When I wrote those last few blog posts on quilt binding, my goal was to help you make binding that lasts. The beauty of your quilt should stand the test of time. But my mind kept meandering to that word “bind.” It’s sort of an old fashioned word, don’t you think? Unless you’re around print shops much (and I am in my day job) where you talk about binding booklets and magazines, it’s just not in the everyday vernacular. Typically someone will say ‘tie’, ‘knot’ or use a sewing word such as ‘stitch’ instead of saying “Bind.” As a child, there was only one place where I remember hearing the word very often, and that was in church, where lots of mysterious words were used!
For a long time I didn’t know what the word even meant. But whenever I heard it in a scripture or song, I would ponder it and try to figure it out. It just made no sense to me. One day, I finally asked. I can’t remember if it was my mother or father, but I was told that it meant to tie something together very securely so it wouldn’t get loose.
Now, when you explain something to a child, funny things happen in their brain. They don’t always get the same mental picture you intended. So the next time our congregation sang “Bind Us Together” I broke out into the worst case of church giggles EVER. Even with my mother glaring at me, I could not escape the thought of all the members around me tied together in ropes, and God was this cowboy having fun with his lasso!
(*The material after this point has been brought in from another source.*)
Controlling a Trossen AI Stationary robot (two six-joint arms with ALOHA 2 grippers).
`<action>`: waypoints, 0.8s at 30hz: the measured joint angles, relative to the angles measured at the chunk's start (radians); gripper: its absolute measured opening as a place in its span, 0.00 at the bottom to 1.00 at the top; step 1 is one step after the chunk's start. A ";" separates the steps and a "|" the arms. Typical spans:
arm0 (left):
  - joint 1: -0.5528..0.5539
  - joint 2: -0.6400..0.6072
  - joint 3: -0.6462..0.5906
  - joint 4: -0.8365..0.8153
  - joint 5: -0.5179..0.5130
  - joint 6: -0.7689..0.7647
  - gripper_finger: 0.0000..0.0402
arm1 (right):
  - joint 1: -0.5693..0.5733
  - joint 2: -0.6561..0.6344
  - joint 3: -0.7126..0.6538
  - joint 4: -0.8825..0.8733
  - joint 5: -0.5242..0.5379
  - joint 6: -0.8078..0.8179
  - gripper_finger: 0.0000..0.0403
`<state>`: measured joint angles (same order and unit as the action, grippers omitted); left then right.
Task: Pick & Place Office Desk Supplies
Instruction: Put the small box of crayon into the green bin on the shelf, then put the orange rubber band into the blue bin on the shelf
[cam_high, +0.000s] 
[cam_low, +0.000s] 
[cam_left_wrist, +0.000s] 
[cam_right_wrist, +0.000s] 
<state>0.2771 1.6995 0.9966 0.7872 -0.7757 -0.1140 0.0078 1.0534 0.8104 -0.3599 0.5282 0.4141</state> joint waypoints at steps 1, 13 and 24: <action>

I am pretty sure that was not the image the hymn writer envisioned.
Hearing it in church or reading it in scripture no longer causes me to snicker. Instead of seeing church members tied up in ropes, a sweeter image comes to mind, memories of stitches lovingly placed in strips of fabric. My time spent binding quilts has deepened my understanding of what it means to bind something.
I tell everyone who will listen that it’s the “love component” of quilting that draws me to the craft. While I love the color, the endless design possibilities, and the feel of the fiber, it’s the thought of the love that goes into each stitch that has me addicted. “Love is worth a thousand stitches” isn’t just a clever tagline to me. It sums up everything I believe about how I should live my life. The people in this world are worth every tiny stitch we can make for them, no matter the time or trouble involved to do it.
I was always taught that God is love, but admittedly I sometimes have a hard time getting my head around that. And that He would love me. It’s a lot easier and in a way so much more comforting to me to imagine God as a quilter. The Psalmist tells us that “He knit me together in my mother’s womb.” (Psalm 139:12) but the word that is translated as “knit” could just as easily have been translated woven or stitched. Some translations use the word “covered” as if wrapped in a baby quilt. When I hand stitch a binding, I often envision God painstakingly putting tiny stitches in us to hold us together. I imagine Him taking the little scraps of our life and turning them into something beautiful.
He heals the brokenhearted
and binds up their wounds. (Psalms 147:3, speaking about God)
One of the main reasons we bind a quilt, is so that the batting doesn’t start coming out of the sides. The binding keeps it all together, holds it in place, because it’s the nature of fabric and fibers to shift. One of my favorite hymns to this day is “Come Thou Fount of Every Blessing.” And this verse doesn’t make me giggle, it just brings me peace:
Oh to grace how great a debtor
Daily I’m constrained to be
Let Thy goodness like a fetter
Bind my wandering heart to Thee
Prone to wander, Lord I feel it
Prone to leave the God I love
Here’s my heart Lord, take and seal it
Seal it for Thy courts above
Yep, prone to wander. Prone to shifting. Prone to moving around in the wrong direction just like the fibers and fabrics I work with every day. But God has that all bound up, and I don’t have to worry about it.
Its fitting to me that the last step in finishing a quilt is the binding. It’s that final act in a long process of making something beautiful, that closes it off from the elements to prevent the edges from fraying away. It makes it look perfect and finished.
But over the life of a quilt, it’s the binding that will take the most abuse. On many of the antique quilts I’ve seen, it’s obvious that one of the first things to fray is the binding. It gets tugged when the night is cold and the covers need to be pulled up. The drowsy toddler grabs a corner and drags it with them when waking up from a nap.
Just before Jesus ascended into heaven, he told Peter:
whatsoever thou shalt bind on earth shall be bound in heaven (Matthew 16:19)
That’s one of those scriptures that’s a bit cryptic, and entire doctrines have been built around it. But I take a simple view. I think Jesus was giving Peter a mission. And that mission was a simple one: Help me bind up these broken people. And the way we are going to bind them isn’t going to be a temporary fix. It’s going to last.
Hoping your quilts and your life have a binding that lasts!